She started to meditate -- as a way to enter a dream state without sleeping. She taught herself, made up things as she went along. She didn't learn until much later from the Tibetans that you are supposed to sit, not lie down. You are supposed to keep your eyes open, not shut them. At first it was just an hour a day. She would slow down, sink into a different state of consciousness. Her meditations were not simply exercises in relaxation, or strings of sounds, a mantra, repeated over and over. She preferred to be praying, and her meditations became little plays she would run inside her mind, visualizations -- in which she made wishes and offerings to God. She was fascinated by the mechanics of praying, and by an ambition to devise more efficient and powerful forms of prayer. It became almost a game. On her bed in the afternoons, she imagined she was offering up parts of her body to God. First she'd offer her toes and her feet to God. The next day she would offer her knees, her legs, her hips ... She spent hours contemplating the various parts of her body and appreciating them -- how well her feet worked, how they helped her stand and walk. She thought about how attached she was to her body -- how much she loved her feet, and how life would be without them. And with this in mind she would offer them, imagine cutting them off and giving them to God. Years later she'd be told this is an advanced Tibetan Buddhist practice called Chod.

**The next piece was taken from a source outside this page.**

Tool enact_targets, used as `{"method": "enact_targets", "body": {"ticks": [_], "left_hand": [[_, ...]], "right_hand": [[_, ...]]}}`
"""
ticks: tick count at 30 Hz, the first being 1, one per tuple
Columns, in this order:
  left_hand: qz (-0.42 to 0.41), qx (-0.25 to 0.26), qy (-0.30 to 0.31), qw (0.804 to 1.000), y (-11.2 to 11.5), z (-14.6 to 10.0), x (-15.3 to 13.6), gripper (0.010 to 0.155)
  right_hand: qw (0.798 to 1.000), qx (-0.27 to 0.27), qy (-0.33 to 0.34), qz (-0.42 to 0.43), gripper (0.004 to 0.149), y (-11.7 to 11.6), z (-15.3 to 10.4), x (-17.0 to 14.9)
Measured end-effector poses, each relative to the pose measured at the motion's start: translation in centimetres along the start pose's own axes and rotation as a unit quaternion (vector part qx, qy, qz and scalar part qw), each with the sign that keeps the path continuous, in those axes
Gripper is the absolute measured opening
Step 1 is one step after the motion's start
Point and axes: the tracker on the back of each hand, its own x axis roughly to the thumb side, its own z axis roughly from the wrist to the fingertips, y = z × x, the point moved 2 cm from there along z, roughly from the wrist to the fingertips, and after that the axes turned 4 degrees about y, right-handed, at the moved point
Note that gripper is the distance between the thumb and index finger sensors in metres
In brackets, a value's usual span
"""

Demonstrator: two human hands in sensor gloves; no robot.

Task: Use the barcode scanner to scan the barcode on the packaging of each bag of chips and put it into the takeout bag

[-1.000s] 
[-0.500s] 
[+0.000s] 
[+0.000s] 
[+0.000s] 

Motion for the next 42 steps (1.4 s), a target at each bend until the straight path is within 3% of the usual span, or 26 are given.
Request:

She would give anything to God, she thought, anything, if her gift might help the world become settled, happier. The deeper she went -- the closer she came to the kingdom of her dreams -- the closer she felt to her true self. Sunk into a trance, she always prayed for the same thing: "Make me a channel of blessings." There were hours of this, days of this, weeks of this, months of this. "Make me a channel of blessings, make me a channel of blessings ... " The prayer became a part of her breath, a part of her consciousness. After a time she felt herself changing, as though the prayer had transformed her. Suddenly it was as if she were a faucet, and the blessings were running out of her like water, and all she had to do was turn on the tap.
She prayed for peace. She prayed for the world. She prayed for an end to suffering. She prayed for purity, for light, for clarity, for answers.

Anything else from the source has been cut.